Exercise aim:
Could you please write out the data shown below, exactly and in full?

Data provided:

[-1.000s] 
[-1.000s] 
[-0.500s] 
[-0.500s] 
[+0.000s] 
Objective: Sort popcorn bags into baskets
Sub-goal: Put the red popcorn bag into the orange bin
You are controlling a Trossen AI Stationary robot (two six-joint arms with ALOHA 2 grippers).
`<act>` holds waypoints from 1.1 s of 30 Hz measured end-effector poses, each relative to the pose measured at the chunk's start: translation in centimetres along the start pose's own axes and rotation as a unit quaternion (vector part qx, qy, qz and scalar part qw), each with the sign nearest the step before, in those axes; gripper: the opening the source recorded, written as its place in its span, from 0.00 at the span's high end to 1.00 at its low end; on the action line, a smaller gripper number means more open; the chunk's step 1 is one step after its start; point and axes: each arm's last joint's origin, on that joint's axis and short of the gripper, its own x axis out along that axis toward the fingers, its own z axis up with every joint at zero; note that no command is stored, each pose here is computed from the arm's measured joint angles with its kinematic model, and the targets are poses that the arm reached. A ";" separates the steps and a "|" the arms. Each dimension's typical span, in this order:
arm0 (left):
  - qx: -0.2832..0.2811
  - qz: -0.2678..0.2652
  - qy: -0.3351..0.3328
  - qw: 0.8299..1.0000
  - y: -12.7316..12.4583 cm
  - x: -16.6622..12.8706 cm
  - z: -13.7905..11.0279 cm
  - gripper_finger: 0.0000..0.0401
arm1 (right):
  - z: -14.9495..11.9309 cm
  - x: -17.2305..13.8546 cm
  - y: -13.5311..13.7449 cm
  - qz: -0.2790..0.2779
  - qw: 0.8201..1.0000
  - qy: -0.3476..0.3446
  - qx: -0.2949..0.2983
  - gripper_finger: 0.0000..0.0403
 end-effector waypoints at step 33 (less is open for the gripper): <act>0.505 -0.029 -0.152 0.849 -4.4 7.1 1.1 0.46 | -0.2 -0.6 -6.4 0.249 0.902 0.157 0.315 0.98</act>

Exercise result:
[-1.000s] 
[-1.000s] 
[-0.500s] 
[-0.500s] 
[+0.000s] 
Objective: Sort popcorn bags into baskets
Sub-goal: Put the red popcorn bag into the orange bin
You are controlling a Trossen AI Stationary robot (two six-joint arms with ALOHA 2 grippers).
`<act>` holds waypoints from 1.1 s of 30 Hz measured end-effector poses, each relative to the pose measured at the chunk's start: translation in centimetres along the start pose's own axes and rotation as a unit quaternion (vector part qx, qy, qz and scalar part qw), each with the sign nearest the step before, in those axes; gripper: the opening the source recorded, written as its place in its span, from 0.00 at the span's high end to 1.00 at its low end; on the action line, a smaller gripper number means more open; the chunk's step 1 is one step after its start; point and axes: each arm's last joint's origin, on that joint's axis and short of the gripper, its own x axis out along that axis toward the fingers, its own z axis up with every joint at zero; note that no command is stored, each pose here is computed from the arm's measured joint angles with its kinematic model, and the targets are poses that the arm reached. A ";" separates the steps and a "|" the arms. Each dimension's typical span, in this order:
arm0 (left):
  - qx: -0.2832..0.2811
  - qz: -0.2678..0.2652
  - qy: -0.3351..0.3328
  - qw: 0.8299..1.0000
  - y: -12.7316..12.4583 cm
  - x: -16.6622..12.8706 cm
  - z: -13.7905..11.0279 cm
  - gripper_finger: 0.0000..0.0401
arm1 (right):
  - z: -14.9495..11.9309 cm
  - x: -17.2305..13.8546 cm
  - y: -13.5311..13.7449 cm
  - qz: -0.2790..0.2779
  - qw: 0.8201..1.0000
  - qy: -0.3476..0.3446
  - qx: -0.2949..0.2983
  - gripper_finger: 0.0000..0.0403
 end-effector waypoints at step 33 (less is open for the gripper): <act>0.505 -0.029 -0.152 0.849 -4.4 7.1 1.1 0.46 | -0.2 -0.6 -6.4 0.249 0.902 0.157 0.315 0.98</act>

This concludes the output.